Exercise details: Once every line below has been checked for "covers", give only the number of lines that have it.

►

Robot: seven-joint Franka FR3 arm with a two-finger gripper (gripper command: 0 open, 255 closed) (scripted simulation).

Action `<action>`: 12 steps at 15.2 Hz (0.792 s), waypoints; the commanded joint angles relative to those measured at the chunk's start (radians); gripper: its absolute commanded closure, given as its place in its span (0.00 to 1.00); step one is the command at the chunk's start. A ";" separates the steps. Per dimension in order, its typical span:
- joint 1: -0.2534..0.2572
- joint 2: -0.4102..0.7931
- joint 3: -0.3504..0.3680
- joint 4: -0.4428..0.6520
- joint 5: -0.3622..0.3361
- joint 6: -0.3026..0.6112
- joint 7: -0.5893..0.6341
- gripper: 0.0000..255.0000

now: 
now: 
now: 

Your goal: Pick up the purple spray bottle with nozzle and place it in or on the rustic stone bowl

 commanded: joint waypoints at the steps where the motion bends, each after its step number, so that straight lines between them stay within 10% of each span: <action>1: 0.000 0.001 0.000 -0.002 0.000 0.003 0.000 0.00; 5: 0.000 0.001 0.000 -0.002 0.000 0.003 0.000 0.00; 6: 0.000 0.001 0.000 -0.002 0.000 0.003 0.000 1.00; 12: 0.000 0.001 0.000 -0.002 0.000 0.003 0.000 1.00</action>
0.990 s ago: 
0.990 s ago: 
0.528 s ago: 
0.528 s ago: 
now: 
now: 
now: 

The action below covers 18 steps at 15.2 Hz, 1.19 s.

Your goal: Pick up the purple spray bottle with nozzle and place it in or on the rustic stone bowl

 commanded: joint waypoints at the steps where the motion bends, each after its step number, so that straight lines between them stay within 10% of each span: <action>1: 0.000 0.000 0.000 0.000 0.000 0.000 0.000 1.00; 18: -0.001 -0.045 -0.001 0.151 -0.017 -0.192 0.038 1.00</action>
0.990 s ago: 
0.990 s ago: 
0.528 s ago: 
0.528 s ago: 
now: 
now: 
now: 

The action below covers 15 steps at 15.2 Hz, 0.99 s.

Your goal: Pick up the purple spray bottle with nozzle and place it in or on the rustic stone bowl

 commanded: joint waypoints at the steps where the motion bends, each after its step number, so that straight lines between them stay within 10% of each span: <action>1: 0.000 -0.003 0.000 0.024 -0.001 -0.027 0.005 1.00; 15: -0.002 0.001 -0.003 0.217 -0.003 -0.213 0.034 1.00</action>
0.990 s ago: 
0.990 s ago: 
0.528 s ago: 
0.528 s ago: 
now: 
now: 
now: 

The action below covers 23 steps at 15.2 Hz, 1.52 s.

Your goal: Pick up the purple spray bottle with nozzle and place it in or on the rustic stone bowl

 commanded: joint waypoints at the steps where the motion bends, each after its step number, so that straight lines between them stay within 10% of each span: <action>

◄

Result of the task: 3